- _WHAT TO DO_: Please output each line of the data exactly as it appears.
======
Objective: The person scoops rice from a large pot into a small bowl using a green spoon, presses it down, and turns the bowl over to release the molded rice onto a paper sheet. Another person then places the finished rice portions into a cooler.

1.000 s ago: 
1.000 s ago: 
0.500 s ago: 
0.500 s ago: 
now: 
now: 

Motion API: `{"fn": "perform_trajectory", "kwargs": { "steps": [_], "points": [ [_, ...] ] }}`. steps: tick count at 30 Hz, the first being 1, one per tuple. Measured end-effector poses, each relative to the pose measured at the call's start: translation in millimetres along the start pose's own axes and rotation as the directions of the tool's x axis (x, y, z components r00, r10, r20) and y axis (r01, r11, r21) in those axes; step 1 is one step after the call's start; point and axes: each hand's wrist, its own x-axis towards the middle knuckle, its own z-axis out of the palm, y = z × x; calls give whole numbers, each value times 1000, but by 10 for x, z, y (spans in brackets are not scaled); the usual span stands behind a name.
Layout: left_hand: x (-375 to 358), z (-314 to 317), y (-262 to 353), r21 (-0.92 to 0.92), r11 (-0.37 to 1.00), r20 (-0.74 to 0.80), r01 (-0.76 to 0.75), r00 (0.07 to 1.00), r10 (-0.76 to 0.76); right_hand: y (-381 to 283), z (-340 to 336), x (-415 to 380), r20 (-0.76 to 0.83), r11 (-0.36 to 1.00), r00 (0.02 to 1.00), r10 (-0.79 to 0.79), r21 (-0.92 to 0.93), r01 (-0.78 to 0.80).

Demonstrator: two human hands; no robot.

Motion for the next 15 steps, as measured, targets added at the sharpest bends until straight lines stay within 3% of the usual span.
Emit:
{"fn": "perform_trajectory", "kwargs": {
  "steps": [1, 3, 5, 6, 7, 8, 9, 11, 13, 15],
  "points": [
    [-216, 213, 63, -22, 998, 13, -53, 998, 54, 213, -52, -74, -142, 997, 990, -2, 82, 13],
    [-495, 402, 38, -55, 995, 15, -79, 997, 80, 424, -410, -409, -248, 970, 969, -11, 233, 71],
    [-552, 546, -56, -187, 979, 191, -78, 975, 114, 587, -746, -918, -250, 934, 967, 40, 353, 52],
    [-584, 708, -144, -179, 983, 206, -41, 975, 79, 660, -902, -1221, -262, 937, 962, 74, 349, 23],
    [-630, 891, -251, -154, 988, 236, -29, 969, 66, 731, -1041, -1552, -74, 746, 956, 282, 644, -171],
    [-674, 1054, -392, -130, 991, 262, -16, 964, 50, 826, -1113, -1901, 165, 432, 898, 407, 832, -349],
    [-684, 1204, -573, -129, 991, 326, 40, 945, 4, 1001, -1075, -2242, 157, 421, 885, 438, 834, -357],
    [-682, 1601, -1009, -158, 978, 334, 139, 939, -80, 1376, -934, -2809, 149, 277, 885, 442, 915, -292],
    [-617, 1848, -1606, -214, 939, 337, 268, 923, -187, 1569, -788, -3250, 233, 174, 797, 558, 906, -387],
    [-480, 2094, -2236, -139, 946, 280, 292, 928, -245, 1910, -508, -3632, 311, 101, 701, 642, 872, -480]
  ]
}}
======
- _ANSWER TO THIS TASK_:
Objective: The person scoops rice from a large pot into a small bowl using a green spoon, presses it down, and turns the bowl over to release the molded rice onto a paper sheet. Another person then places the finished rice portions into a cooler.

1.000 s ago: 
1.000 s ago: 
0.500 s ago: 
0.500 s ago: 
now: 
now: 

Motion API: `{"fn": "perform_trajectory", "kwargs": { "steps": [_], "points": [ [_, ...] ] }}`. steps: tick count at 30 Hz, the first being 1, one per tuple. Measured end-effector poses, each relative to the pose measured at the call's start: translation in millimetres along the start pose's own axes and rotation as the directions of the tool's x axis (x, y, z components r00, r10, r20) and y axis (r01, r11, r21) in those axes; step 1 is one step after the call's start; point and axes: each hand's wrist, its own x-axis towards the middle knuckle, its own z-axis out of the palm, y = z × x; calls give whole numbers, each value times 1000, but by 10 for x, z, y (spans in brackets are not scaled); the usual span stands behind a name.
Layout: left_hand: x (-375 to 358), z (-314 to 317), y (-262 to 353), r21 (-0.92 to 0.92), r11 (-0.37 to 1.00), r20 (-0.74 to 0.80), r01 (-0.76 to 0.75), r00 (0.07 to 1.00), r10 (-0.76 to 0.76); right_hand: y (-381 to 283), z (-340 to 336), x (-415 to 380), r20 (-0.76 to 0.83), r11 (-0.36 to 1.00), r00 (0.02 to 1.00), r10 (-0.79 to 0.79), r21 (-0.92 to 0.93), r01 (-0.78 to 0.80).

Demonstrator: two human hands; no robot.

Motion for the next 15 steps, as measured, targets added at the sharpest bends until straight lines stay within 3% of the usual span.
Emit:
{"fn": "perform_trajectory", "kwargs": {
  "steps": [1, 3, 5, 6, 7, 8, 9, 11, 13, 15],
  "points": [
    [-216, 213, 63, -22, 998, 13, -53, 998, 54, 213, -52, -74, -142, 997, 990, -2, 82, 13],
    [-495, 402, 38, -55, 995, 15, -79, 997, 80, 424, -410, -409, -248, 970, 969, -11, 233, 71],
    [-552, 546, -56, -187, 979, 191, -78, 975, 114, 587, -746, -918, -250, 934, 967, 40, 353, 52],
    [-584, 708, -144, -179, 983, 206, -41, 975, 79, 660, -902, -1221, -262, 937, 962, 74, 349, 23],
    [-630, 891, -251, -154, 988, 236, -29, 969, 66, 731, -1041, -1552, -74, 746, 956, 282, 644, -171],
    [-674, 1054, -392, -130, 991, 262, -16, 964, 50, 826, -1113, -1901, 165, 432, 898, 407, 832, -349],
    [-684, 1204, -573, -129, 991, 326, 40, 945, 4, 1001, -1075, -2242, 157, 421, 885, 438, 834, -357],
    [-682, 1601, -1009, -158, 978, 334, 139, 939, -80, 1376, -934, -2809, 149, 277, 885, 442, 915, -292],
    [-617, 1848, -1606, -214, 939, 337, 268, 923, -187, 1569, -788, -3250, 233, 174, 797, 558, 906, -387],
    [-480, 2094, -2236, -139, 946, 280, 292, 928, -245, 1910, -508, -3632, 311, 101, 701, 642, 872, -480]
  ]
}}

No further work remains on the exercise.